WHICH IS THE MOST SUSPICIOUS?
■ A
I agree! Looks like cancer!
■ B
Looks too pretty to be evil !
■ C
On size criteria, the risk is probably about 1:7
explanation
B has a lovely brain-like crypt pattern of a rather pretty TVA. Of course, C is difficult to assess as the surface crypt pattern may not reflect was is lurking deep inside. Data from the NHS Bowel Cancer Screening Programme (see table below) puts the risk of cancer in a >45 mm at 15%. For this reason, the polyp should be removed in as few fragments as possible.
However, A is the polyp which I think looks most suspicious. It has a suspicious central nodule and on the NBI image (top-right), I don't see an organised crypt pattern in parts of the polyp. This is a superficially invasive cancer which was just invading into the muscular mucosa (sm1 invasion)! it lifted well enough for a resection. Again single fragment resection would be paramount when removing this polyp. Below is a table which I received from Matt Rutter a few years ago. It links size with histology for polyps resected on the NHS Bowel Cancer Screening Programme
As you know, colonoscopy protects less well against future cancer in the right hemi-colon, than cancer elsewhere in the colorectum. Here are 5 lesions, all found in AC. Four are malignant and one isn't ...
WHICH ONE IS NOT A CANCER?
■ A
SM3 invading CRC with very little adenomatous tissue present
■ B
Cancer arising in an SSL !
■ C
A very superficial CRC removed by ESD
■ D
Yes! This is a 'caecal patch' in UC
■ E
Nope, its a mucinous carcinoma!
explanation
You can probably tell that the first lesion is a cancer because of it's nobbly surface and lack of crypt pattern in places. It was a sm1 invasion T1,N0 cancer (i.e. invading up to the muscularis propria layer but didn't invade into it).

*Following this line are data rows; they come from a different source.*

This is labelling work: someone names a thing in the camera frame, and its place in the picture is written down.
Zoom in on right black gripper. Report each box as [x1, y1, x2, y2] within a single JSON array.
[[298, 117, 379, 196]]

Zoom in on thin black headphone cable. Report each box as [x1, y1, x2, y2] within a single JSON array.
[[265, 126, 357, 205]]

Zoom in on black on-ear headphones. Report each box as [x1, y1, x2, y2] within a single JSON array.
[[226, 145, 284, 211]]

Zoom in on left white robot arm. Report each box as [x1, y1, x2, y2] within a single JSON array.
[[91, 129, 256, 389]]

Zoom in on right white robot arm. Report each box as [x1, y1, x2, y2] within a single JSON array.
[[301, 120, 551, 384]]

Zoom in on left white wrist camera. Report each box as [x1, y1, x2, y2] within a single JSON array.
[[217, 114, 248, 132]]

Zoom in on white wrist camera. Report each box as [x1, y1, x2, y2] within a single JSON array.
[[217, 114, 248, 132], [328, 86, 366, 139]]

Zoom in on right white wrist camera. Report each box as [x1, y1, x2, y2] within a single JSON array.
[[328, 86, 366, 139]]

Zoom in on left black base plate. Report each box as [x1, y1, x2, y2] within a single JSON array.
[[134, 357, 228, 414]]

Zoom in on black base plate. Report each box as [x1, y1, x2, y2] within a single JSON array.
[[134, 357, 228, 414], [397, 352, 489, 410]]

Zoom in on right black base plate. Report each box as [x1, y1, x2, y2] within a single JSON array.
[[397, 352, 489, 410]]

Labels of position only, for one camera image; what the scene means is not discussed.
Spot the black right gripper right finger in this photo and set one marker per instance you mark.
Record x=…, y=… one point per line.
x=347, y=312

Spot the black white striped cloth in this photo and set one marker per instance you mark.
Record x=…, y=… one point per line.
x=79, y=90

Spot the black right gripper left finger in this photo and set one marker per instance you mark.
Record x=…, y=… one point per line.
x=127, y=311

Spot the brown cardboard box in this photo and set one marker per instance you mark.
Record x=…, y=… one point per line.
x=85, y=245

The second lesion is a sessile serrated lesion with a small cancer at it's edge. The staging was identical to the first lesion (sm1 invasion T1,N0 cancer). The third lesion was a superficial carcinoma (sm1 invasion only) and the only in the series actually removed endoscopically. The fourth lesion is the 'odd one out'. It's actually a 'caecal patch' in a patient with ulcerative colitis, only affecting the rectum. The final lesion was a 'mucinous adenocarcinoma'. Interestingly, analysis of the initial biopsies reported 'TA+LGD'. Don't believe everything those pathologists tell you! Your eyes don't lie! There is a further interesting twist here. After another set of samples, got the pathologists to agree with our endoscopic diagnosis, we were surprised that the patient was turned down for surgery due to severe comorbidities. Rather begs the question what was the point in putting the 85 year old gentleman through two colonoscopies !!! Anyway, that was 4 years ago and he has still not developed any symptoms from his cancer!? A recent CT confirmed that it was slowly growing and was now annular but without any evidence of spread or obstruction. Interesting and clearly turning someone down for surgery is not necessarily a 'bad thing' ! Still leaves me wondering why they keep scanning the poor bloke though? Below I've attached a reminder about the 'Kikuchi staging' which your pathologists should use to stage superficial flat cancers.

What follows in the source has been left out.